At what instance are we going to use Voltage control?

At what instance are we going to use VAR control?

Your reply is very much appreciated.

Tor

 

I think your tap-changer setting and the negative VAr question are related, and perhaps changing the tap would help with returning the VAr flow closer to zero, maybe even positive.

As long as you are operating the generator within the reactive capability curve of the generator you should be okay. However, it would seem that it might be possible given the conditions at your site that you might be operating with high excitation current just to try to keep the VArs inside the reactive capability curve, and doing so could be causing higher-than-expected rotor temperatures, but that's just a possible scenario, one which I've never encountered but have read about. So, you could be operating the generator within the reactive capability curve while overheating the generator rotor.

Voltage control and VAr control are related in that as you change generator terminal voltage (by changing excitation) you will change the VArs. All of this depends on the relationship to system voltage. If your generator terminal voltage is exactly equal to the grid voltage, the VAr reading will be zero, and the power factor reading will be 1.0 (unity). If your generator terminal voltage is higher than the grid voltage, then the VAr reading will be lagging (positive) and the power factor will be less than 1.0 in the lagging direction. If your generator terminal voltage is less than the grid voltage, then the VAr reading will be leading (negative) and the power factor will be less than 1.0 in the leading direction.

So, you can pick a voltage setpoint at one time during the day, and note the VAr reading at that time. You can return later to find the VAr reading quite a bit different because the system voltage has changed with respect to your generator terminal voltage. As you noted, when the larger power station that is close to you comes on line there is a change in the system and in your station's operating characteristics.

If you use voltage control, you are basically deciding to allow the VAr reading to be whatever it will be as the system voltage changes with respect to your generator terminal voltage.

If you use VAr control, then the exciter regulator (the "AVR") will adjust the generator terminal voltage to try to maintain the VAr setpoint you have chosen.

I like to use this <b>analogy</b> when talking about VArs. If we considered VArs as being something that is produced, like watts, then we can consider the excitation power being provided to the synchronous generator rotor to be the "force" that generators convert to VArs the way they convert torque to amps to produce watts.

If the amount of torque being transmitted to a synchronous generator is exactly equal to the amount of torque required to keep the generator spinning at the same speed (frequency) as the grid then there is no power being produced by the generator.

If the amount of torque being transmitted to an generator is greater than the amount of torque that is required to keep it spinning at the same speed (frequency) as the grid then watts are being produced by the generator. (In this scenario, if the same amount of torque was being provided to the generator rotor when it was not connected to the grid, the generator rotor would be spinning faster than synchronous speed or synchronous frequency.)
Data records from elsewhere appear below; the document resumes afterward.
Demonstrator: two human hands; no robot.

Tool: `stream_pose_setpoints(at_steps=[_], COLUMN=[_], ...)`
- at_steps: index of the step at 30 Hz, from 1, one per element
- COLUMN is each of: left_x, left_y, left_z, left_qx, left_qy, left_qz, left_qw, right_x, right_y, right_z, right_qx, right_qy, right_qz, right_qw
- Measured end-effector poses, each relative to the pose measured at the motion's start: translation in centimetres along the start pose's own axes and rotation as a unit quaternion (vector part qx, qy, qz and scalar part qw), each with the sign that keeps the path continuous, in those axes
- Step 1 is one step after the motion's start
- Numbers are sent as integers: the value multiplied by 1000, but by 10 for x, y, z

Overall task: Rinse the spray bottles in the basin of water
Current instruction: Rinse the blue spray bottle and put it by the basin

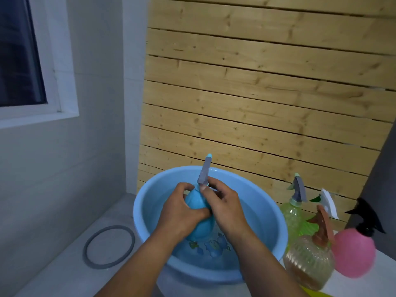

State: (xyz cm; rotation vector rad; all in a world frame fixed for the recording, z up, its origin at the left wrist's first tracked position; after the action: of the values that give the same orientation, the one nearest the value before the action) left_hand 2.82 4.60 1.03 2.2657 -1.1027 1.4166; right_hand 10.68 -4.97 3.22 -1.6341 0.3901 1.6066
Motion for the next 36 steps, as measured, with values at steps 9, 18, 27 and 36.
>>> stream_pose_setpoints(at_steps=[9,18,27,36], left_x=[0,0,0,-2], left_y=[0,1,0,-2], left_z=[-1,-2,-6,-12], left_qx=[3,1,41,92], left_qy=[5,0,54,123], left_qz=[-1,-1,-31,-52], left_qw=[1000,1000,997,987], right_x=[0,3,5,15], right_y=[1,-1,-2,6], right_z=[3,-2,-3,-1], right_qx=[-14,33,-2,-111], right_qy=[-12,-35,1,82], right_qz=[14,43,74,120], right_qw=[1000,998,997,983])
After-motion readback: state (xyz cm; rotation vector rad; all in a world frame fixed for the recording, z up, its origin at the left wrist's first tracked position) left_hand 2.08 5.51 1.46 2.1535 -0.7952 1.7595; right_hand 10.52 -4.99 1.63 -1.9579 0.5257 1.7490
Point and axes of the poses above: each hand's wrist, its own y-axis away from the middle knuckle, its own z-axis out of the palm, x = y × z, the point moved 3 cm from there along -y, towards the middle knuckle, and after that the axes turned 12 degrees about -y, right-handed, at the moved point
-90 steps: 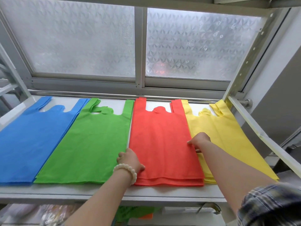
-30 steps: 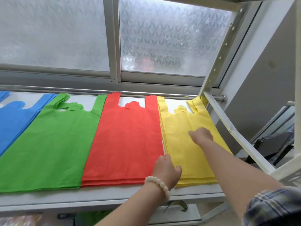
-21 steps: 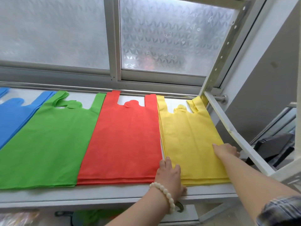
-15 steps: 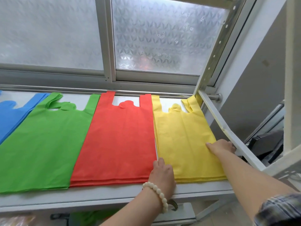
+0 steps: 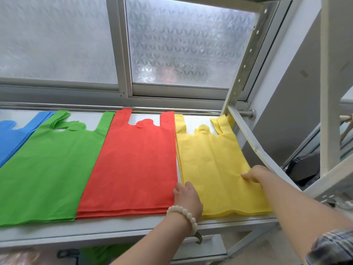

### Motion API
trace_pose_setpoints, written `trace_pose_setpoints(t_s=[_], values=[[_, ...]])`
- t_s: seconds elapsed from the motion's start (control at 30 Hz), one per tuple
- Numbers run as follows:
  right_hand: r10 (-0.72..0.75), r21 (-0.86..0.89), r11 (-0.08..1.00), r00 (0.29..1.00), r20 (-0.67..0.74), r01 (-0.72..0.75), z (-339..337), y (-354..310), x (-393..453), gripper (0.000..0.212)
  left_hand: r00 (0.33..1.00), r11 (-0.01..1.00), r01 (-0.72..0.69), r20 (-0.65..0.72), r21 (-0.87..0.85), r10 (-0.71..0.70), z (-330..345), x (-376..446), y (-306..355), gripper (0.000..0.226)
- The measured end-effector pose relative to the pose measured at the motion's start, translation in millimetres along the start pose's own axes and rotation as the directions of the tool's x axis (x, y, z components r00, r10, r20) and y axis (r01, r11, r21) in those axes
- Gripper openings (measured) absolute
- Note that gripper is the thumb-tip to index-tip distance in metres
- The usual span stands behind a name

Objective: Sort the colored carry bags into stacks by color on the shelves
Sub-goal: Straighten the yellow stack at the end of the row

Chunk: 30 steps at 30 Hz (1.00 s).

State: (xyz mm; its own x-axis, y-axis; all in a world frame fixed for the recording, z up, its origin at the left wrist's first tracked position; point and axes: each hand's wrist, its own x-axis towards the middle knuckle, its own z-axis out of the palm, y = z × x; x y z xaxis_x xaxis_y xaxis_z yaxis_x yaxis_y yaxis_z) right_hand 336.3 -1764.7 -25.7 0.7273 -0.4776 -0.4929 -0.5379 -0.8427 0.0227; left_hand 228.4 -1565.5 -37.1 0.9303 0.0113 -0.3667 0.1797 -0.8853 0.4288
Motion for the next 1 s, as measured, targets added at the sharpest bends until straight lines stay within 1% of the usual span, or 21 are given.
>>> trace_pose_setpoints(t_s=[0.07, 0.13, 0.17, 0.23, 0.3, 0.37, 0.43, 0.5, 0.53, 0.57, 0.6, 0.63, 0.7, 0.77, 0.8, 0.87, 1.0], values=[[0.014, -0.048, 0.999, 0.999, 0.049, -0.011, -5, 2, -5, 0.064, 0.999, 0.994, -0.050, -0.017, 0.097, 0.052, 2, -4, 1, 0.032], [0.009, -0.107, 0.994, 0.997, 0.076, -0.001, -8, 4, -9, 0.063, 0.995, 0.984, -0.085, -0.033, 0.154, 0.091, 5, -6, 2, 0.033], [0.007, -0.123, 0.992, 0.997, 0.075, 0.002, -8, 4, -8, 0.063, 0.994, 0.978, -0.098, -0.031, 0.183, 0.106, 5, -7, 3, 0.034], [0.006, -0.138, 0.990, 1.000, 0.024, -0.003, -7, 3, -7, 0.057, 0.992, 0.970, -0.113, -0.028, 0.214, 0.121, 3, -9, 6, 0.035], [-0.014, -0.126, 0.992, 1.000, -0.015, 0.012, -4, -2, -3, 0.040, 0.994, 0.969, -0.100, -0.025, 0.228, 0.108, 1, -9, 6, 0.036], [-0.046, -0.026, 0.999, 0.996, -0.083, 0.044, 4, -5, 8, 0.017, 0.994, 0.968, -0.091, -0.040, 0.234, 0.103, 0, -8, 5, 0.035], [-0.012, 0.100, 0.995, 0.986, -0.165, 0.029, 11, -7, 13, 0.018, 0.994, 0.972, -0.075, -0.058, 0.224, 0.090, 4, -7, 2, 0.035], [0.028, 0.181, 0.983, 0.970, -0.241, 0.017, 14, -12, 11, 0.016, 0.994, 0.978, -0.046, -0.090, 0.205, 0.065, 7, -6, -3, 0.034], [0.039, 0.194, 0.981, 0.957, -0.287, 0.019, 15, -17, 9, 0.028, 0.993, 0.982, -0.038, -0.104, 0.187, 0.058, 8, -7, -6, 0.034], [0.013, 0.165, 0.985, 0.945, -0.326, 0.044, 15, -23, 2, 0.039, 0.991, 0.982, -0.053, -0.112, 0.180, 0.074, 9, -7, -9, 0.036], [-0.058, 0.113, 0.988, 0.926, -0.372, 0.107, 16, -29, -5, 0.045, 0.989, 0.979, -0.081, -0.104, 0.186, 0.102, 11, -7, -12, 0.039], [-0.158, 0.060, 0.978, 0.905, -0.395, 0.198, 18, -38, -11, 0.047, 0.988, 0.973, -0.111, -0.082, 0.202, 0.130, 14, -7, -15, 0.041], [-0.358, 0.007, 0.924, 0.873, -0.332, 0.382, 25, -58, -19, 0.050, 0.989, 0.962, -0.131, -0.036, 0.240, 0.144, 16, -8, -18, 0.041], [-0.444, -0.023, 0.893, 0.871, -0.210, 0.450, 36, -75, -24, 0.050, 0.992, 0.953, -0.124, -0.002, 0.277, 0.129, 17, -7, -20, 0.052], [-0.453, -0.042, 0.890, 0.874, -0.177, 0.453, 41, -81, -25, 0.050, 0.992, 0.947, -0.127, 0.013, 0.296, 0.128, 17, -6, -22, 0.061], [-0.445, -0.078, 0.896, 0.879, -0.174, 0.438, 48, -88, -26, 0.049, 0.991, 0.940, -0.131, 0.027, 0.314, 0.129, 16, -6, -24, 0.071], [-0.430, -0.100, 0.903, 0.888, -0.165, 0.419, 46, -96, -28, 0.049, 0.993, 0.964, -0.116, 0.004, 0.240, 0.119, 14, -5, -30, 0.064]])
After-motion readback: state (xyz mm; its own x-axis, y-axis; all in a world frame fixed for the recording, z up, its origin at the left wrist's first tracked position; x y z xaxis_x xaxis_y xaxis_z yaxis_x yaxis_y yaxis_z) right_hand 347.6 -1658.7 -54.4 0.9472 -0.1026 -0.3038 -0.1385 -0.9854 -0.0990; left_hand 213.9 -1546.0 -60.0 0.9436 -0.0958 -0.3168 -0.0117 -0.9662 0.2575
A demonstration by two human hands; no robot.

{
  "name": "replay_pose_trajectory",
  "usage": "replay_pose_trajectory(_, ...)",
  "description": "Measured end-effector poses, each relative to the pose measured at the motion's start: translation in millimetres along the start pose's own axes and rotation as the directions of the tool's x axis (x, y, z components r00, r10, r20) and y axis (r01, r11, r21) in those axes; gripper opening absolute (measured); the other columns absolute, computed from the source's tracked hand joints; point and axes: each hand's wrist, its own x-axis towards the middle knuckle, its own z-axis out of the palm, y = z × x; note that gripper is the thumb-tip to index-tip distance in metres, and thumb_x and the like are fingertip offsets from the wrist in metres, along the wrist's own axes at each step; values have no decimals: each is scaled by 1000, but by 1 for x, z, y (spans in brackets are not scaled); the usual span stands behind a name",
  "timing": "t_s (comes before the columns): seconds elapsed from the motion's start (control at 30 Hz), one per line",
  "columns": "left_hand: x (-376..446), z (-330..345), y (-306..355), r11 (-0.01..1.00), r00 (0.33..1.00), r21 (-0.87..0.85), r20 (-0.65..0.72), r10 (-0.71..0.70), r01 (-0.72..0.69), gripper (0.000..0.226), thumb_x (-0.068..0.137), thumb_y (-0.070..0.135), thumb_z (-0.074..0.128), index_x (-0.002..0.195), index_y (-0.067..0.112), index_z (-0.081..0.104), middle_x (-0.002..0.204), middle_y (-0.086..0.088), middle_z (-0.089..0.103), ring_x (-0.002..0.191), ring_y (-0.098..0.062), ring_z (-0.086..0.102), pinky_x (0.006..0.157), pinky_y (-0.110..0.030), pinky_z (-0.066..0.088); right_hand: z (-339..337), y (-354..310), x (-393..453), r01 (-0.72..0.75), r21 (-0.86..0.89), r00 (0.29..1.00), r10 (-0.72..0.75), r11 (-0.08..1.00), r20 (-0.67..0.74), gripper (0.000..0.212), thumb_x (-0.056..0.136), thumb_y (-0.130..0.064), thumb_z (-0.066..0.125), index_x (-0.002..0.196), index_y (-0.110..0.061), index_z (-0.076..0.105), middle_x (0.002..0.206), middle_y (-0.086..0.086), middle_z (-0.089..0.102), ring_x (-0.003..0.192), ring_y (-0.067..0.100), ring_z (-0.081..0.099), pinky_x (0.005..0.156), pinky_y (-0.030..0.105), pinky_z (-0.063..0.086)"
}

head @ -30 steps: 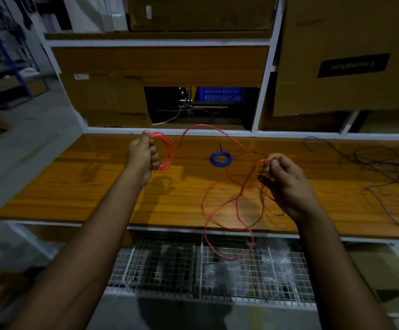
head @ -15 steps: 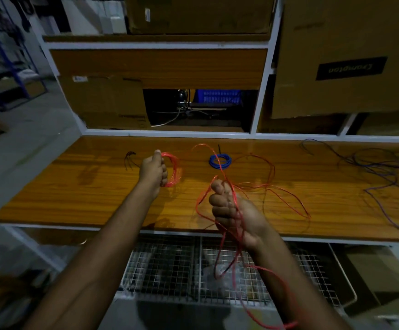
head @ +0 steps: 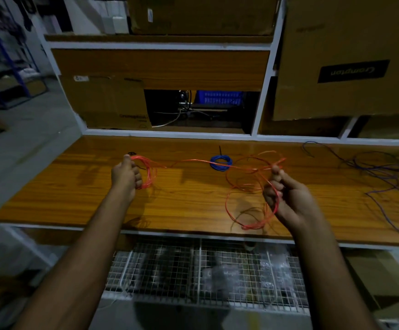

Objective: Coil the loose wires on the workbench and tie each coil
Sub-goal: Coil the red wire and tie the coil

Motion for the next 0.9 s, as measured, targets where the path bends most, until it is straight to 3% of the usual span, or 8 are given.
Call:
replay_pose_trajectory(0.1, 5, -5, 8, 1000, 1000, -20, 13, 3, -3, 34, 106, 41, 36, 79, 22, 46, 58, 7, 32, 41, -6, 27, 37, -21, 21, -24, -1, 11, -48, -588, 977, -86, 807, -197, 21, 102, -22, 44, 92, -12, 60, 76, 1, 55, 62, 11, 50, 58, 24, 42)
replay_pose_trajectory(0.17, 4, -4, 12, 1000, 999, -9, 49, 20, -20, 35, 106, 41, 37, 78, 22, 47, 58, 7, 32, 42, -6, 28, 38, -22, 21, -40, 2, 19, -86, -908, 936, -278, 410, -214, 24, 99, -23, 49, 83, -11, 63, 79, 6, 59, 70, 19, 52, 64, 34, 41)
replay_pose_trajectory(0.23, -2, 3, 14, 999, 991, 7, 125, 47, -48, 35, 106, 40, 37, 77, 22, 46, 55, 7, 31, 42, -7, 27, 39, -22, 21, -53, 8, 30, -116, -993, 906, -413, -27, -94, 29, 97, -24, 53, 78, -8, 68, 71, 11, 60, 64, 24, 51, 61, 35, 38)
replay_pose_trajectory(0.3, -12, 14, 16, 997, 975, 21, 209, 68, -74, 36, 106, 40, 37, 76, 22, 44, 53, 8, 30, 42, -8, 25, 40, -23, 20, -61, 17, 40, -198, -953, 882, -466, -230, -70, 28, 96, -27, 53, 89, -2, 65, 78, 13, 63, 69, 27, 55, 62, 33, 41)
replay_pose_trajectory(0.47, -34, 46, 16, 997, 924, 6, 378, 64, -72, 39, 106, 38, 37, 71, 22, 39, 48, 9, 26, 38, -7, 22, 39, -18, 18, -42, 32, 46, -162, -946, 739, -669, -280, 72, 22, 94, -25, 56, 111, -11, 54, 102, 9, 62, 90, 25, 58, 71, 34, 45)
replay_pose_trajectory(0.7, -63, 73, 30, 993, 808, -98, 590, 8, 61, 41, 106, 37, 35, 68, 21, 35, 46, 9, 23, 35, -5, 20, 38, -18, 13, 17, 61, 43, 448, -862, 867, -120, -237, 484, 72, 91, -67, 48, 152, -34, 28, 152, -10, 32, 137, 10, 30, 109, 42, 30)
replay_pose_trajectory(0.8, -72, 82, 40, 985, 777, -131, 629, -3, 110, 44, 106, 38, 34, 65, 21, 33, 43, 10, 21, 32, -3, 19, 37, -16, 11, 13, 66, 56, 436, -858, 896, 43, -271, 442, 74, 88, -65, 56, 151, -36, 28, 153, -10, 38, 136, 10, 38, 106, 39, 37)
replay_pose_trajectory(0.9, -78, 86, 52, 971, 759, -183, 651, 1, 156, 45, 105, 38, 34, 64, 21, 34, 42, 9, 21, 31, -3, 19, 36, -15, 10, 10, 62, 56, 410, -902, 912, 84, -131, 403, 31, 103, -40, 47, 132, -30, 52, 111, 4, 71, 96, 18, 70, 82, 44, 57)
If the amount of torque being transmitted to a generator is less than the amount of torque that is required to keep it spinning at the same speed (frequency) as the grid then the generator will be consuming watts from the grid to maintain the frequency, and this is called "reverse power" or "motoring the generator" and can be very destructive to some prime movers. (In this scenario, if the same amount of torque was being provided to the generator rotor when it was not connected to the grid, the generator rotor would be spinning slower than synchronous speed or synchronous frequency.)

Now, if the amount of excitation that's being provided to a synchronous generator's rotor is exactly equal to the amount that is required to keep the generator's terminal voltage equal to the grid voltage then zero VArs are "flowing" and the power factor is 1.0 (unity).

If the amount of excitation that's being provided to a generator exceeds the amount that's required to keep it's terminal voltage equal to the grid voltage then positive (lagging) VArs are considered to be "flowing out" of the generator and the power factor is less than 1.0 in the lagging direction. (In this scenario, if the same amount of excitation was being provided to the generator rotor when it was not connected to the grid the terminal voltage would be above rated or normal.)

If the amount of excitation that's being provided to a generator is less than what's required to keep it's terminal voltage equal to the grid voltage then negative (leading) VArs are considered to be "flowing into" the generator and the power factor is less than 1.0 in the leading direction. (In this scecario, if the same amount of excitation was being provided to the generator rotor when it was not connected to the grid the terminal voltage would be below rated or normal.)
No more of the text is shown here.